Centralized, corruptible bottlenecks like political payment processors and
political big cloud providers are eroding the open nature of the internet.

Although I think it’s possible to replace and/or reform some of the current
sore spots, the pessimist in me is worried we have deeper social and
philosophical problems that will prevent things from moving in that direction.
Many people now seem to reject the very idea of apolitical utilities. They
consider it immoral to allow the existence of services for people they
consider to be severely harming others through their use of that
infrastructure, despite the often political and highly debatable nature of
that harm.

A free and open internet is built on the same philosophical principles as the
first amendment. The spirit of the first amendment is something the people as
a whole need to respect in order for it to work.

People forget how much religious sects hated each other when the Bill of
Rights was drafted. Europe had been fighting a seemingly endless series of
religious conflicts since the protestant reformation, and adherents believed
allowing opposing adherents to spread their corrupting influence would
literally damn the world to hell.

The first amendment was about allowing others to practice beliefs despite
sincere fears that such beliefs would damn the world to hell. If we can’t
allow people we consider corrupting to operate, and need to bar all of those
corrupting influences from access to core utilities, we are failing to live up
to the principles underlying the first amendment and risk plunging back into
the kind of sectarian and philosophically based conflict the enlightenment
helped us to escape from. If those we dislike and may consider evil are
respecting our property rights and are not committing physical violence
against us, we should be tolerant and allow them to exist and operate in
society and seek to change them only through open dialog, not forceful
coercion.

------
loceng
I'd be curious to know Scott Galloway's response to this.

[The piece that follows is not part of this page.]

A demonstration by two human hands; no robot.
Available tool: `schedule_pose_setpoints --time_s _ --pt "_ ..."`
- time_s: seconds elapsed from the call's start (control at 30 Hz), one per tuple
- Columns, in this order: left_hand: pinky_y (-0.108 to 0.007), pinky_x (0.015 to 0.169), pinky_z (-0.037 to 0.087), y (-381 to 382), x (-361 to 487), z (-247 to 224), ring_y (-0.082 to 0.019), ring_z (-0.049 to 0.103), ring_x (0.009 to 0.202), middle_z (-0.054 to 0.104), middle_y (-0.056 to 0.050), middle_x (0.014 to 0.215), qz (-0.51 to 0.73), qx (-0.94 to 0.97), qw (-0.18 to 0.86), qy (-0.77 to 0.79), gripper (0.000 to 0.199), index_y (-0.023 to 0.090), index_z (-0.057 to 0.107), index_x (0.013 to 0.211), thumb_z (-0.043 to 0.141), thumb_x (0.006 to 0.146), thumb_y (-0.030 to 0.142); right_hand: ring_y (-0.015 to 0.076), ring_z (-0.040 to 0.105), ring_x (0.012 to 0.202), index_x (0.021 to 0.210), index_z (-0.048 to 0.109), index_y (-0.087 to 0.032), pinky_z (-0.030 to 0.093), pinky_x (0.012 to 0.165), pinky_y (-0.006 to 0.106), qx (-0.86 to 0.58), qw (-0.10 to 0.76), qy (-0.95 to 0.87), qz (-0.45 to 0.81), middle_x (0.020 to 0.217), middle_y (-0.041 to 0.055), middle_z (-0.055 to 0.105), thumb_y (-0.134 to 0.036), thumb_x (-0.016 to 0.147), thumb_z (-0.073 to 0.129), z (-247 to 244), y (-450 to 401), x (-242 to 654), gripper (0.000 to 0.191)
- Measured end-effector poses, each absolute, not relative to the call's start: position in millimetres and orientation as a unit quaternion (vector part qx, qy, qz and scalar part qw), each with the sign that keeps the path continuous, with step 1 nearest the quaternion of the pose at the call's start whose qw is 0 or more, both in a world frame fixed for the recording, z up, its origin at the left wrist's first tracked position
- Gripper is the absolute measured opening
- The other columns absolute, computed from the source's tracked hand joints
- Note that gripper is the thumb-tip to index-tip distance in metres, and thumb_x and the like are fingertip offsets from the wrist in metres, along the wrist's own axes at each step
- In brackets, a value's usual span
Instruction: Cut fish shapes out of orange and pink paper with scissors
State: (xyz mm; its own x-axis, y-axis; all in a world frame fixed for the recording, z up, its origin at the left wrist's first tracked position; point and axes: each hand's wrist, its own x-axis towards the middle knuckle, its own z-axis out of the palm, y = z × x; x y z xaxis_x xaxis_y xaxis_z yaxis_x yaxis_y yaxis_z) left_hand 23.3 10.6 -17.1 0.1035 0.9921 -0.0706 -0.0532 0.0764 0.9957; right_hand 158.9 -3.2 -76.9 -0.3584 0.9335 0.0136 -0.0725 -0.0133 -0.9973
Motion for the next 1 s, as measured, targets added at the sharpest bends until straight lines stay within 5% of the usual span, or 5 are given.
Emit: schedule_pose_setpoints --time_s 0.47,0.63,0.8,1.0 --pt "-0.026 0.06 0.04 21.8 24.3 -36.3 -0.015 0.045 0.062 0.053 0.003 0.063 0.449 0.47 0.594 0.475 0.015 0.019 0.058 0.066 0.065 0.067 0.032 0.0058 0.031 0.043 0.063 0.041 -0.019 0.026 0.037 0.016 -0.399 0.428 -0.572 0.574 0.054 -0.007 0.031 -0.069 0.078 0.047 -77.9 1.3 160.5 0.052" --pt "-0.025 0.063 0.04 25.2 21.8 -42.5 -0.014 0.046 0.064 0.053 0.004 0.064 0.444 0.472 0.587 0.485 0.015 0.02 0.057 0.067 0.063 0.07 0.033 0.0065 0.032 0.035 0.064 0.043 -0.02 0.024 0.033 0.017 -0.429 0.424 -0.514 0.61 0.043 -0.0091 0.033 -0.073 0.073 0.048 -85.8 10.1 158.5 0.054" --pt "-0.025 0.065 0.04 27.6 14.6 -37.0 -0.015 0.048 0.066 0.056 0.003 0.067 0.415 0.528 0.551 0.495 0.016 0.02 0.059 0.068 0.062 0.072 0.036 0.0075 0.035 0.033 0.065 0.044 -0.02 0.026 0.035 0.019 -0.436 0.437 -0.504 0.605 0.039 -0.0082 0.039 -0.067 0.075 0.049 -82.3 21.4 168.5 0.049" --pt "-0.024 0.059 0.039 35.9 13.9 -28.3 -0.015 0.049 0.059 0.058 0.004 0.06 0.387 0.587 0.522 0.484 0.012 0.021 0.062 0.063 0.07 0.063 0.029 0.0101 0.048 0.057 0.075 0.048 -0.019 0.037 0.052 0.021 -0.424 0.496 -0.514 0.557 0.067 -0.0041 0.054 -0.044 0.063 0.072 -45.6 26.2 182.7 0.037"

Is this action that of a mainstream media channel being bought and control
shifted way from Jack and current board's leadership, where they seem to be
trying to at least do good - even if they are faltering some?

I'd speculate that they will push for political ads to be allowed, and false
information to be perpetuated. To me this situation is highlighting that we
can't depend on platforms that depend on advertising revenue as its operations
budget.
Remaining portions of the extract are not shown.